Chaudhry Ashutosh, Das Suman Ranjan, Hussain Amjad, Mayor Satyajit, George Anna, Bal Vineeta, Jameel Shahid, Rath Satyajit
National Institute of Immunology, New Delhi, India.
J Immunol. 2005 Oct 1;175(7):4566-74. doi: 10.4049/jimmunol.175.7.4566.
The Nef protein of HIV-1 is essential for its pathogenicity and is known to down-regulate MHC expression on infected cell surfaces. We now show that Nef also redistributes the costimulatory molecules CD80 and CD86 away from the cell surface in the human monocytic U937 cell line as well as in mouse macrophages and dendritic cells. Furthermore, HIV-1-infected U937 cells and human blood-derived macrophages show a similar loss of cell surface CD80 and CD86. Nef colocalizes with MHC class I (MHCI), CD80, and CD86 in intracellular compartments, and binds to both mouse and human CD80 and CD86. Some Nef mutants defective in MHCI down-modulation, including one from a clinical isolate, remain capable of down-modulating CD80 and CD86. Nef-mediated loss of surface CD80/CD86 is functionally significant, because it leads to compromised activation of naive T cells. This novel immunomodulatory role of Nef may be of potential importance in explaining the correlations of macrophage-tropism and Nef with HIV-1 pathogenicity and immune evasion.

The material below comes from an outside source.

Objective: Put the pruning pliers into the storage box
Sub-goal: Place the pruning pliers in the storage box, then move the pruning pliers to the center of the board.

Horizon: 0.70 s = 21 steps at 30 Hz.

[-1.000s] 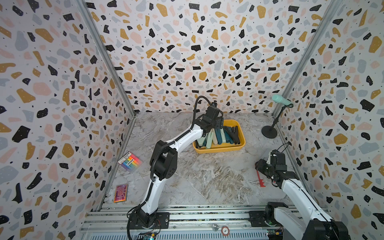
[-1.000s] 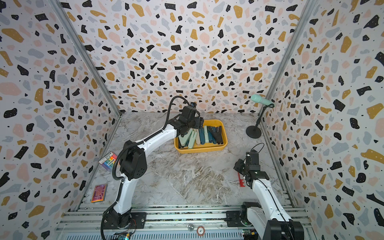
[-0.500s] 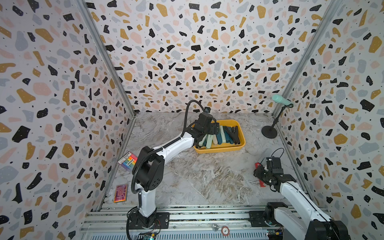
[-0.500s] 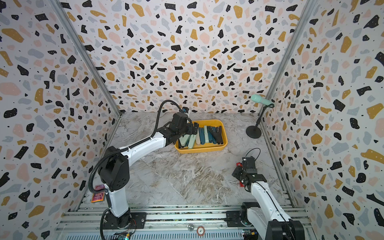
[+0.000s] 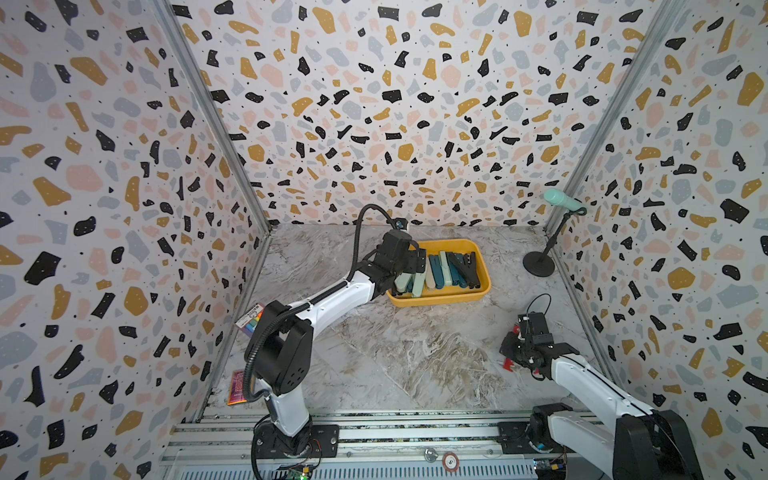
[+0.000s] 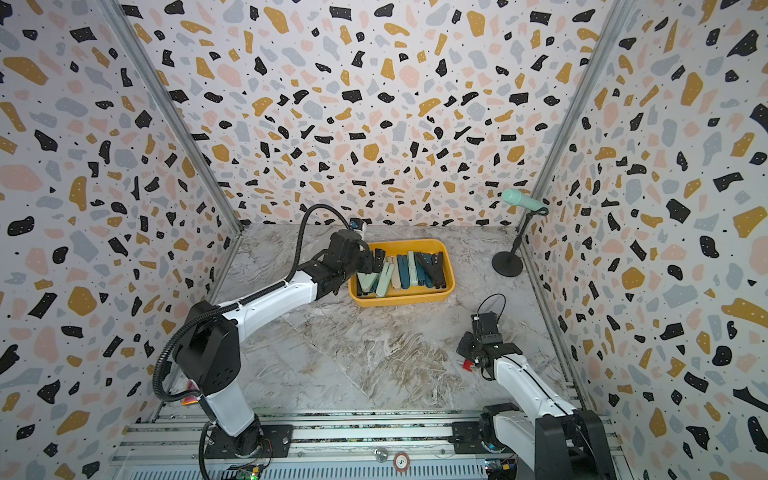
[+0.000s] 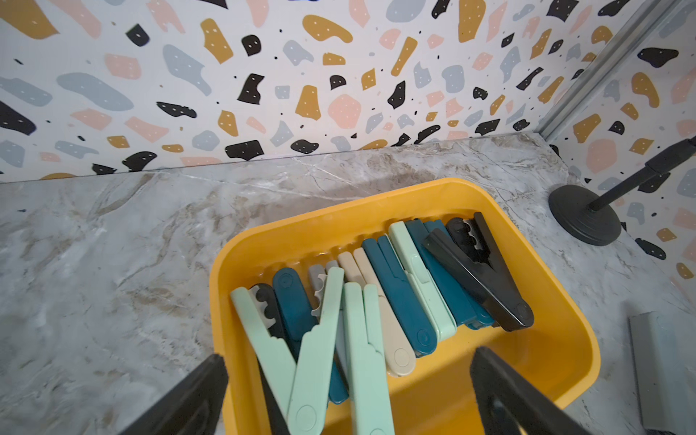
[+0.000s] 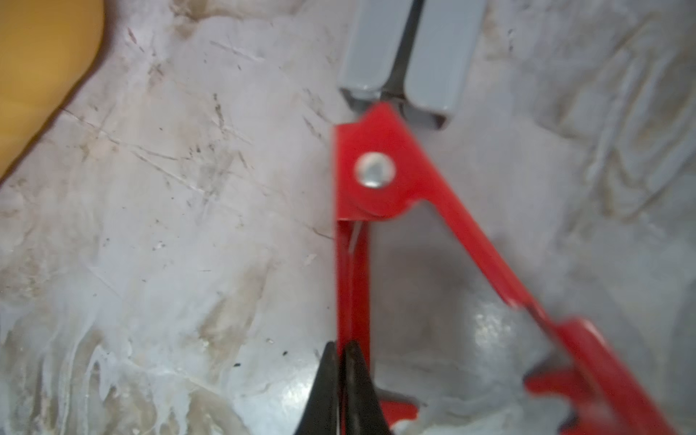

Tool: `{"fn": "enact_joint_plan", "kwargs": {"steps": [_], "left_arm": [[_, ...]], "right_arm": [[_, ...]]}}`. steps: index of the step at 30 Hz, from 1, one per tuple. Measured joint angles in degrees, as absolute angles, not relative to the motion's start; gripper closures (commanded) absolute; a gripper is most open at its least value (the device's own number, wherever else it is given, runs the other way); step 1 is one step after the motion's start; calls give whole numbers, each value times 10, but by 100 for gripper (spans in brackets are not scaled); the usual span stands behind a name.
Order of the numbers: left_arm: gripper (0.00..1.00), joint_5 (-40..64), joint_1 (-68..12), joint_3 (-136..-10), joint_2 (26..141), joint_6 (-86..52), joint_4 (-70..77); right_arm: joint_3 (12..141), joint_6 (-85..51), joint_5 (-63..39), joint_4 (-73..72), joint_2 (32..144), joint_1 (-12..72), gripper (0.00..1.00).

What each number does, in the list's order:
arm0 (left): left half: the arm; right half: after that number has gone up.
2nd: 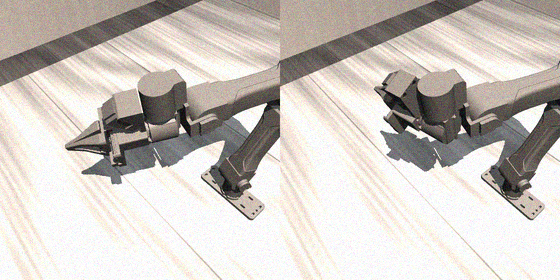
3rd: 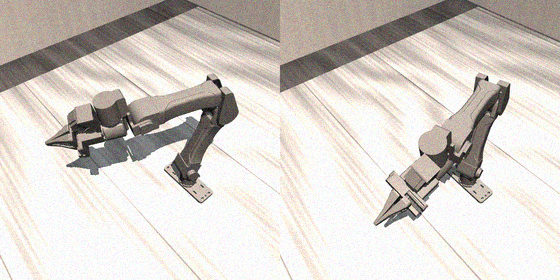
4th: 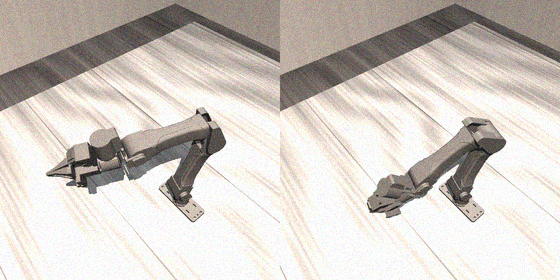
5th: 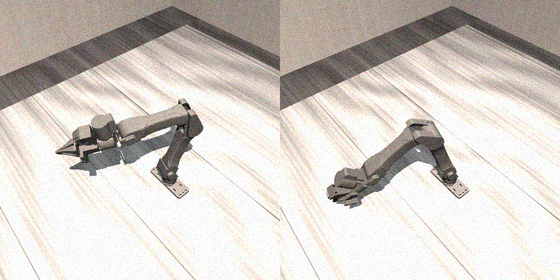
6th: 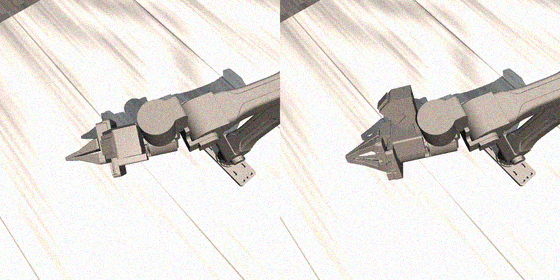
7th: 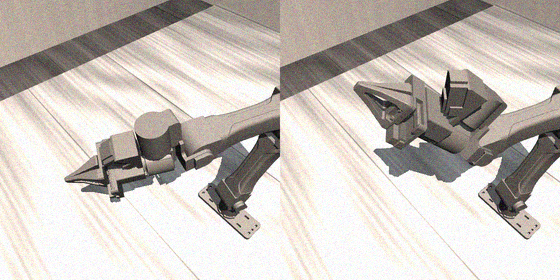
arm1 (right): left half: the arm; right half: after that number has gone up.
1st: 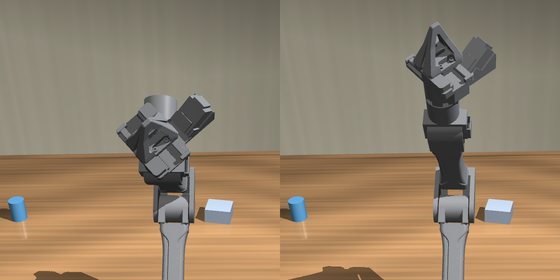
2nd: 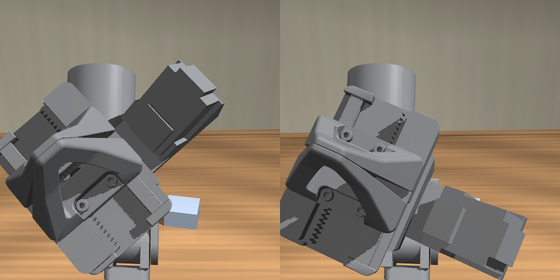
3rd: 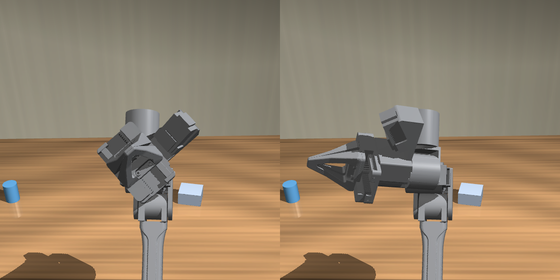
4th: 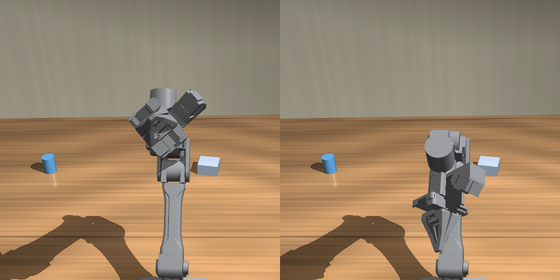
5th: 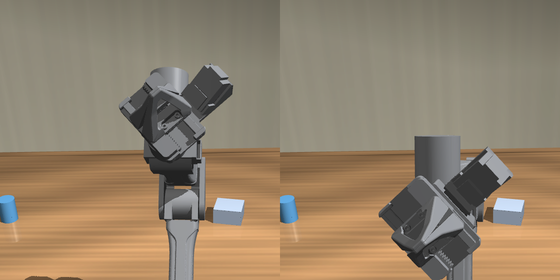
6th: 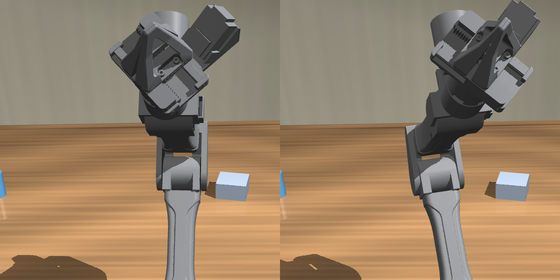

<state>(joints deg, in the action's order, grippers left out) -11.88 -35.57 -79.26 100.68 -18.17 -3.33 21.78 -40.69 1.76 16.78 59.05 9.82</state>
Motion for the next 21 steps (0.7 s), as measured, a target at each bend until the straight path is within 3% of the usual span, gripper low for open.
{"fn": "enact_joint_plan", "kwargs": {"steps": [10,21], "left_arm": [[1,-116,-338,-755,986,-192,-17],[1,-115,-338,-736,984,-201,-12]], "right_arm": [[220,-432,23,174,574,133,100],[338,-493,37,126,752,330,100]]}}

HIV-1的Nef蛋白对其致病性至关重要,已知它会下调受感染细胞表面的MHC表达。我们现在发现,Nef还会使共刺激分子CD80和CD86从人单核细胞U937细胞系以及小鼠巨噬细胞和树突状细胞的细胞表面重新分布。此外,感染HIV-1的U937细胞和人血源性巨噬细胞也表现出类似的细胞表面CD80和CD86缺失。Nef与细胞内区室中的MHC I类(MHCI)、CD80和CD86共定位,并与小鼠和人类的CD80和CD86结合。一些在MHCI下调方面有缺陷的Nef突变体,包括一个来自临床分离株的突变体,仍然能够下调CD80和CD86。Nef介导的表面CD80/CD86缺失具有功能意义,因为它会导致初始T细胞的激活受损。Nef的这种新的免疫调节作用可能在解释巨噬细胞嗜性和Nef与HIV-1致病性及免疫逃逸的相关性方面具有潜在重要性。